Traditionally, development and humanitarian aid has been of the “teach a man to fish” variety. For good reason. Professional aid supported by donors (like you or even banks and countries) builds or props up needed infrastructure like wells, clinics, vaccines, family planning, education, and food security. These are things that don’t get done if you simply give cash to poor people.

But, research is beginning to favor micro-investments, direct cash donations, and the like. It turns out that poor people who receive cash overwhelmingly use it to better their lives. They do not drink or smoke it away. They do not buy luxuries, like we have thought for so many years.

[I’m sure you can think of someone from your neighborhood who is on food stamps and just bought a new car. I can too. But those people aren’t the extremely chronic poor that we’re talking about. There will always be abusers of the system. But there will always be people who need a little outside help too. (Personally, I find it easier to let God or the Universe or someone else judge between them.) But let’s leave that argument to the side for now.]
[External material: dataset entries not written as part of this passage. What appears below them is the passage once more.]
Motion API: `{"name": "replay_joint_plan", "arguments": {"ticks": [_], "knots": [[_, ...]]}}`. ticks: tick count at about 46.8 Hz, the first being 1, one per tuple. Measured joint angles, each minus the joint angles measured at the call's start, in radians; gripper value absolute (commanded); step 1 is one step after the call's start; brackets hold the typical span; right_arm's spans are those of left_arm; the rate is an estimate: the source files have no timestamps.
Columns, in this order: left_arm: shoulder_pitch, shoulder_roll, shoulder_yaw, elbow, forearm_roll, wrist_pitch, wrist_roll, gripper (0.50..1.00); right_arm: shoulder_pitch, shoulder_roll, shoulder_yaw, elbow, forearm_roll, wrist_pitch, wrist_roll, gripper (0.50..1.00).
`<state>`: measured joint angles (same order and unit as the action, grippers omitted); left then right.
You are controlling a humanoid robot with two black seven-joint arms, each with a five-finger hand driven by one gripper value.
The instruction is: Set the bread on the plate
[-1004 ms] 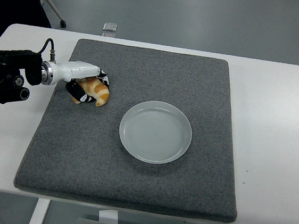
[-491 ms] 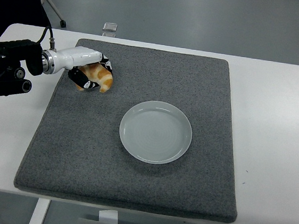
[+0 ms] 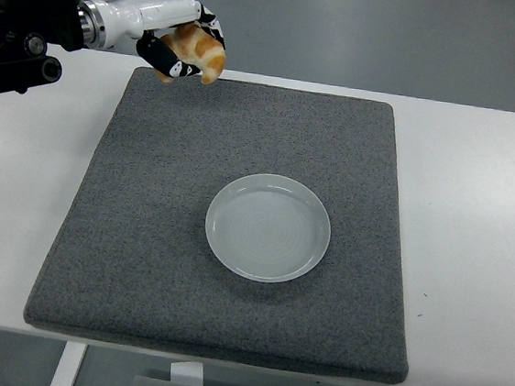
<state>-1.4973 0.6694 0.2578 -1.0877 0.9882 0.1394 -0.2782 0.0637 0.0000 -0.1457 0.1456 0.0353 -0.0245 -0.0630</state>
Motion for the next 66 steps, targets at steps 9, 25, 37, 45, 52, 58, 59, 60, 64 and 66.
{"name": "replay_joint_plan", "arguments": {"ticks": [9,25,37,45,52,58,59,60,64,66], "knots": [[-0.087,0.019,-0.030,0.000,0.000,-0.077,-0.001,0.500,0.000,0.000,0.000,0.000,0.000,0.000,0.000,0.930],[-0.196,0.023,-0.046,-0.014,0.013,-0.151,-0.056,0.500,0.000,0.000,0.000,0.000,0.000,0.000,0.000,0.930],[-0.243,0.021,-0.059,-0.128,0.015,-0.158,-0.146,0.500,0.000,0.000,0.000,0.000,0.000,0.000,0.000,0.930],[-0.260,0.015,-0.061,-0.225,0.015,-0.158,-0.175,0.500,0.000,0.000,0.000,0.000,0.000,0.000,0.000,0.930],[-0.265,0.008,-0.062,-0.277,0.030,-0.158,-0.188,0.500,0.001,0.000,0.000,0.000,0.000,0.000,0.000,0.930],[-0.256,0.006,-0.066,-0.295,0.086,-0.158,-0.199,0.500,0.000,0.000,0.000,0.000,0.000,0.000,0.000,0.932],[-0.254,0.005,-0.067,-0.297,0.096,-0.158,-0.202,0.500,0.000,0.000,0.000,0.000,0.000,0.000,0.000,0.930],[-0.251,0.003,-0.067,-0.300,0.109,-0.158,-0.205,0.500,0.000,0.000,0.000,0.000,0.000,0.000,0.000,0.932],[-0.228,-0.027,-0.068,-0.308,0.149,-0.158,-0.213,0.500,0.000,0.000,0.000,0.000,0.000,0.000,0.000,0.930],[-0.214,-0.041,-0.068,-0.308,0.167,-0.158,-0.214,0.500,0.000,0.000,0.000,0.000,0.000,0.000,0.000,0.930]]}}
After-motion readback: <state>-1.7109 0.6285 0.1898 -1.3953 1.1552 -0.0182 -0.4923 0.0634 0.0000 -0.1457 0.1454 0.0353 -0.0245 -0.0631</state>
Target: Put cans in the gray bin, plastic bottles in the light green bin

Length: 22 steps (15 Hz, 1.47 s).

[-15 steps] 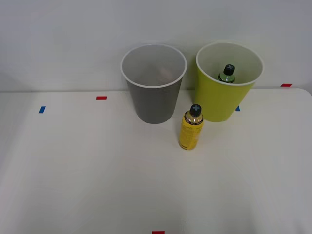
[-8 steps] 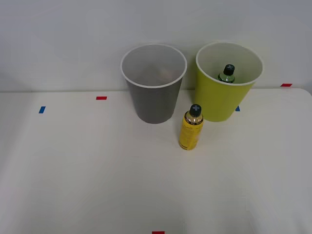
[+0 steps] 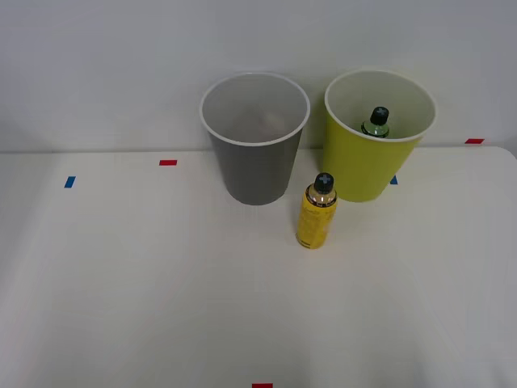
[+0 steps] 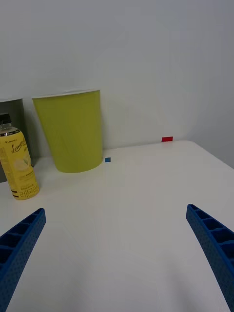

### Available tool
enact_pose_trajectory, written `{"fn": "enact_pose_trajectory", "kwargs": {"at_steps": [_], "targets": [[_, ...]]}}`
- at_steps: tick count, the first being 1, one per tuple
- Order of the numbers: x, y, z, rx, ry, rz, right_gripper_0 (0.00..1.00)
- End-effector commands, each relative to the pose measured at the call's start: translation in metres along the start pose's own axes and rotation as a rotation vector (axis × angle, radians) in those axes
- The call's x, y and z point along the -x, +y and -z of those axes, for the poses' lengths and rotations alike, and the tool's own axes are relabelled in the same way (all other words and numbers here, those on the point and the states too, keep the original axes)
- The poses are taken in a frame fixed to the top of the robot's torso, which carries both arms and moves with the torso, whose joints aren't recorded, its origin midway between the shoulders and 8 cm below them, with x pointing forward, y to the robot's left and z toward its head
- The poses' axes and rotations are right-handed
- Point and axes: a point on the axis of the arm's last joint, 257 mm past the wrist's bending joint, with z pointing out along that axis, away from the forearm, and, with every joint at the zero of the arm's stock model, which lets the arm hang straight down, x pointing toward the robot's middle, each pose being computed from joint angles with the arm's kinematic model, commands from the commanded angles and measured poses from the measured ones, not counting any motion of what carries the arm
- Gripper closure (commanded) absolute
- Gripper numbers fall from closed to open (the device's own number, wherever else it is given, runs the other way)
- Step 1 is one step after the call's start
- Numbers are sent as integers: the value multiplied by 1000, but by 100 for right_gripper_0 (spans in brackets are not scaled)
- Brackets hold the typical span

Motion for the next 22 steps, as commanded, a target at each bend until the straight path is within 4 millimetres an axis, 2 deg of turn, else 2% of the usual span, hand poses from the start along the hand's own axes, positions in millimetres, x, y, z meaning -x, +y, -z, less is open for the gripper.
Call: {"fn": "enact_pose_trajectory", "kwargs": {"at_steps": [1, 22], "targets": [[1, 0, 0, 1, -3, 6, 0], [1, 1, 0, 3, -3, 12, 0]]}}
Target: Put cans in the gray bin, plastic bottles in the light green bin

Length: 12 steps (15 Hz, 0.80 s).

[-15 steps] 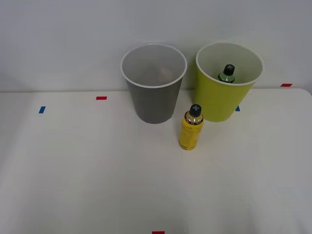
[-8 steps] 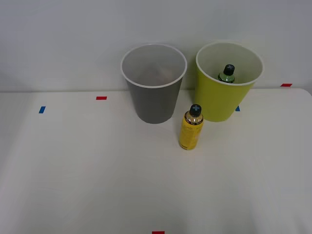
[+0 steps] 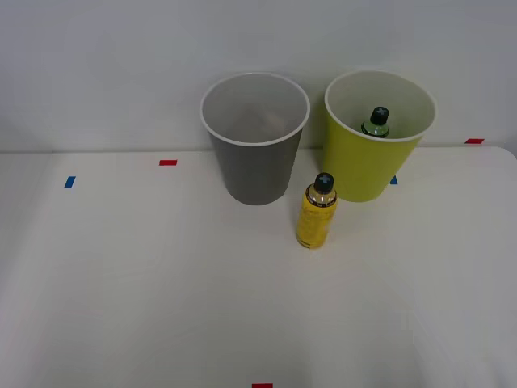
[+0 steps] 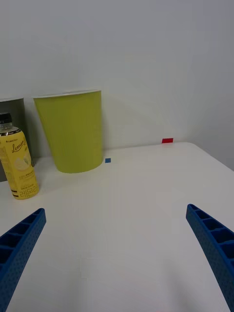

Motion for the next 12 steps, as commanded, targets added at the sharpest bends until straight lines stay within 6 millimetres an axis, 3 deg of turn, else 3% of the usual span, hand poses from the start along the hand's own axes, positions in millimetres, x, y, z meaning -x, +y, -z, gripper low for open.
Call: {"fn": "enact_pose_trajectory", "kwargs": {"at_steps": [1, 12], "targets": [[0, 0, 0, 0, 0, 0, 0], [0, 0, 0, 0, 0, 0, 0]]}}
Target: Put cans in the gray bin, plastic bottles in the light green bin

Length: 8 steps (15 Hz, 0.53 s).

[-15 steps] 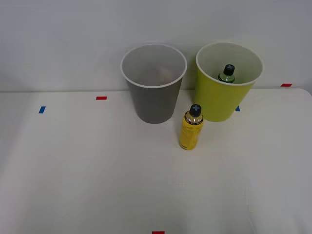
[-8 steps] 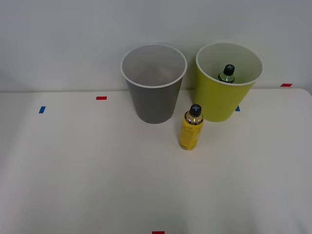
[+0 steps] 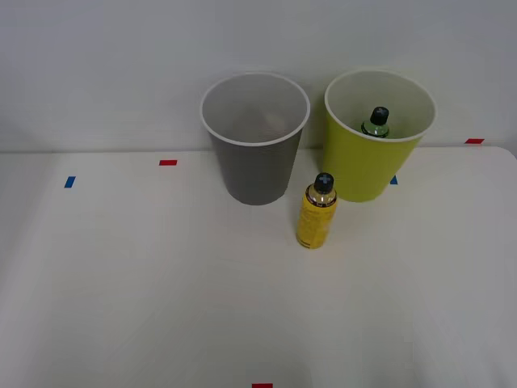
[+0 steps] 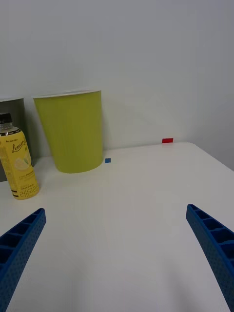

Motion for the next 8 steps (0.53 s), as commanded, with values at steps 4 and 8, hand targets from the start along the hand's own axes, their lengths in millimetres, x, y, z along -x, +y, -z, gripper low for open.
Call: {"fn": "enact_pose_trajectory", "kwargs": {"at_steps": [4, 8], "targets": [[0, 0, 0, 0, 0, 0, 0], [0, 0, 0, 0, 0, 0, 0]]}}
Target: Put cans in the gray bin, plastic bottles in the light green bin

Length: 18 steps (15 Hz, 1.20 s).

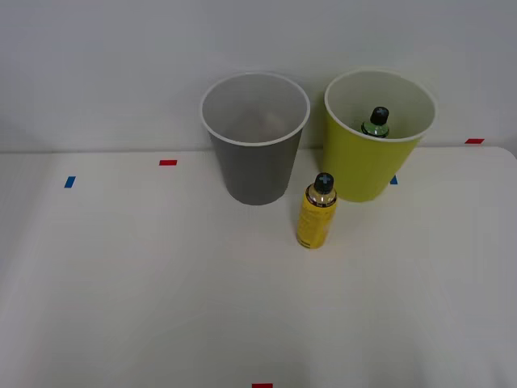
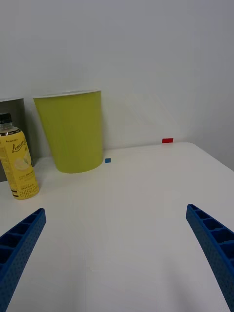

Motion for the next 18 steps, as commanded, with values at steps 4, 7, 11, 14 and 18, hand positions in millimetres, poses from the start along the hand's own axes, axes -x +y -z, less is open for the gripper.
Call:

Here is an experienced aid worker describing how direct cash transfers can be better than third-party directed aid. 1. Families buy what they really need (not what you think they need)–like maternity care or home improvements (which make them less vulnerable to calamity). 2. Much lower administrative costs mean more money gets to the users. 3. Cash infusions are often better than donations. This is true during disasters too. People like the Red Cross and your local disaster coordinator would much rather receive cash than donated clothing because we can use the cash to buy exactly what we need (like lumber or satellite phones for rescue teams or pens) and we can buy it from local businesses (which help them recover). Supporting local business has been proven again and again in both development and disasters to be of critical help.

Note, she also makes the point that we can’t give up the third-party directed aid. Families won’t buy the equipment to make vaccines or HIV blood tests; we will always need to encourage public infrastructure. But, we should not neglect the human. He and she are the most able to decide what he and she need.